◆ **Extracted data**:
= = = = = = =

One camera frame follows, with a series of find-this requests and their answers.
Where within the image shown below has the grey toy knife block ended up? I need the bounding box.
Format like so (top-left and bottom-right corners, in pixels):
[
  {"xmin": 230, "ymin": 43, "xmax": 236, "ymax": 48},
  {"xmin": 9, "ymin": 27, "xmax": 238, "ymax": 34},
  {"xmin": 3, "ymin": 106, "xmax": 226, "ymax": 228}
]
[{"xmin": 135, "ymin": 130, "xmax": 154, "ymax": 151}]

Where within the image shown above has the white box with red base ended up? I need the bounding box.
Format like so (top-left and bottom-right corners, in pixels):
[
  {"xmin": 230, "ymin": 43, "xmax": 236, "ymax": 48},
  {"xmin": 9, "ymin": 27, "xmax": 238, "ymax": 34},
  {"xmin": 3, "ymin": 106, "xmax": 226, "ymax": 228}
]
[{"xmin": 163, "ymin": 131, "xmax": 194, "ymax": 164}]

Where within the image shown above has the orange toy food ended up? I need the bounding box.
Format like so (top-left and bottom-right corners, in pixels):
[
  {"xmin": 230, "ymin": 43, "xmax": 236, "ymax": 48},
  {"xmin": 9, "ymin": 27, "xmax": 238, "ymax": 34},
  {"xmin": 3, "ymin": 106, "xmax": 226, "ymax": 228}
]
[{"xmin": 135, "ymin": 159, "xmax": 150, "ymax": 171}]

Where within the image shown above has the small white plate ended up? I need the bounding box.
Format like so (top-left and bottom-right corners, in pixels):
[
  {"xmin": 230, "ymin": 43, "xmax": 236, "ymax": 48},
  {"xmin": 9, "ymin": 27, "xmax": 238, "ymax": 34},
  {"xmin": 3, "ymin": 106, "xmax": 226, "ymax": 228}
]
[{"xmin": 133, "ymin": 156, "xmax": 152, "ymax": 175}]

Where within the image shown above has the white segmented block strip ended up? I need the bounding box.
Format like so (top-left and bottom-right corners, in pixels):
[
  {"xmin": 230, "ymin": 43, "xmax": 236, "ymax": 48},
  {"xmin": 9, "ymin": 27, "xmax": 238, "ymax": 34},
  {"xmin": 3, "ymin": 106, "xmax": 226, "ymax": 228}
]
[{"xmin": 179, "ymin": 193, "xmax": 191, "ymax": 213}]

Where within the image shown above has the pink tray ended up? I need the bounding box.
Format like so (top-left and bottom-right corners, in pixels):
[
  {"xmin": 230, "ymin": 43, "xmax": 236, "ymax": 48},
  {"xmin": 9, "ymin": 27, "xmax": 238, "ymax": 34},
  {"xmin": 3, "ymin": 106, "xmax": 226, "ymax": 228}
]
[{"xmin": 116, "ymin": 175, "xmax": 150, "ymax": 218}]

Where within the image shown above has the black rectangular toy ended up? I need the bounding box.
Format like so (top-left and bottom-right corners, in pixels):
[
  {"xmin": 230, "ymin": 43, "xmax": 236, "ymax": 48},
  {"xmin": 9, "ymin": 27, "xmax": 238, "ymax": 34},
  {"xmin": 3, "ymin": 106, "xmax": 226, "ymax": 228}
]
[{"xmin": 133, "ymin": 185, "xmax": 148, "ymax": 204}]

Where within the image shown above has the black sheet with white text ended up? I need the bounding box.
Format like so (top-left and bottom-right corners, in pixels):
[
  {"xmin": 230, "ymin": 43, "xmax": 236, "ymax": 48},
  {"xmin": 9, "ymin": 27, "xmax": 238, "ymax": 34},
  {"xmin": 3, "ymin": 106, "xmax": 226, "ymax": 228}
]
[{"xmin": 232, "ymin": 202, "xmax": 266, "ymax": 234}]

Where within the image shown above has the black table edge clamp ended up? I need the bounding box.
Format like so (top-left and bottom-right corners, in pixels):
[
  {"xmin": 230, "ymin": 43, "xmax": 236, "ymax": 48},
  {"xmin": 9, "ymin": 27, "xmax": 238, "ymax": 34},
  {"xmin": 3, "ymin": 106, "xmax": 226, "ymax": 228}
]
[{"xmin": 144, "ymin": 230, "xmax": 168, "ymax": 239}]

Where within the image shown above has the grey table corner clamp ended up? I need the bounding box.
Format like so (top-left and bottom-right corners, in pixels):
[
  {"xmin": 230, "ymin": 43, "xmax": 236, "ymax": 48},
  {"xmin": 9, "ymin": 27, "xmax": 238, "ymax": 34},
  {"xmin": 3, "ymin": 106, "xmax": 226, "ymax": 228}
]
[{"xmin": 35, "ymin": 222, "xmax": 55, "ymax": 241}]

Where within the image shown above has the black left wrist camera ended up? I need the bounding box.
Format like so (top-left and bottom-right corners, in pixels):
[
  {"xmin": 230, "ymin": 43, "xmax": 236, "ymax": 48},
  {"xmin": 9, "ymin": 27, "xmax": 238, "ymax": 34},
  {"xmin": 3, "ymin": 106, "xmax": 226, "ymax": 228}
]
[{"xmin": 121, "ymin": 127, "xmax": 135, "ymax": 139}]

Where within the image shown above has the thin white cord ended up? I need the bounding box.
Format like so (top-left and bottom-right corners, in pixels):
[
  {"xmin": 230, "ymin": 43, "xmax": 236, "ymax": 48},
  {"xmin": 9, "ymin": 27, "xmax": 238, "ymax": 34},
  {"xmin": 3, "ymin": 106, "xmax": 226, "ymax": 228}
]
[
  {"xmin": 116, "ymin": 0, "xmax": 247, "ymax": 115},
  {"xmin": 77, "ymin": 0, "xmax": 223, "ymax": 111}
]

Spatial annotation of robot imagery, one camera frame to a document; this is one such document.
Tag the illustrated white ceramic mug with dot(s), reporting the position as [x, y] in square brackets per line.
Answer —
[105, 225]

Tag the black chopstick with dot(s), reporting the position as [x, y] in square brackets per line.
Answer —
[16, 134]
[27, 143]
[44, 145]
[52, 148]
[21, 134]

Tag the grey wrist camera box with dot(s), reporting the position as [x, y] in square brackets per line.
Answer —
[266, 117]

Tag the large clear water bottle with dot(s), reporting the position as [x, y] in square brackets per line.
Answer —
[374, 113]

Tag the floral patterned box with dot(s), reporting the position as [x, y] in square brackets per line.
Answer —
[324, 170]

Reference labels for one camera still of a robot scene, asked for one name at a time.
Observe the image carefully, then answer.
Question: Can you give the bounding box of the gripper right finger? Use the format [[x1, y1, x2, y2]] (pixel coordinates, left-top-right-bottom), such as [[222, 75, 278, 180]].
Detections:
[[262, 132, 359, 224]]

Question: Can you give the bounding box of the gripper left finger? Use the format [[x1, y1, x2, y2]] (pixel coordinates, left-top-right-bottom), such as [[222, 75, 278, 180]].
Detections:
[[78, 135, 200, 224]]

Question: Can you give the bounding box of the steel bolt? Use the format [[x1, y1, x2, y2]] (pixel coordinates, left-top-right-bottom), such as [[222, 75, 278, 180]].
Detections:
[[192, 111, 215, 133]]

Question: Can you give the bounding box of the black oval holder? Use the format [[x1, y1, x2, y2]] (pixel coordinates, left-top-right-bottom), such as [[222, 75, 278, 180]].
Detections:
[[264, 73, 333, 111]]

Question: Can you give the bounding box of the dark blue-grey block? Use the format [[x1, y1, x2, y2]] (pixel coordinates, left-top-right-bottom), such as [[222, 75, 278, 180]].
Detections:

= = = = = = =

◆ **Required action**: For the listing above, state how many lines hold the string "shown", giving the number alone.

◆ **Output of the exercise**: 12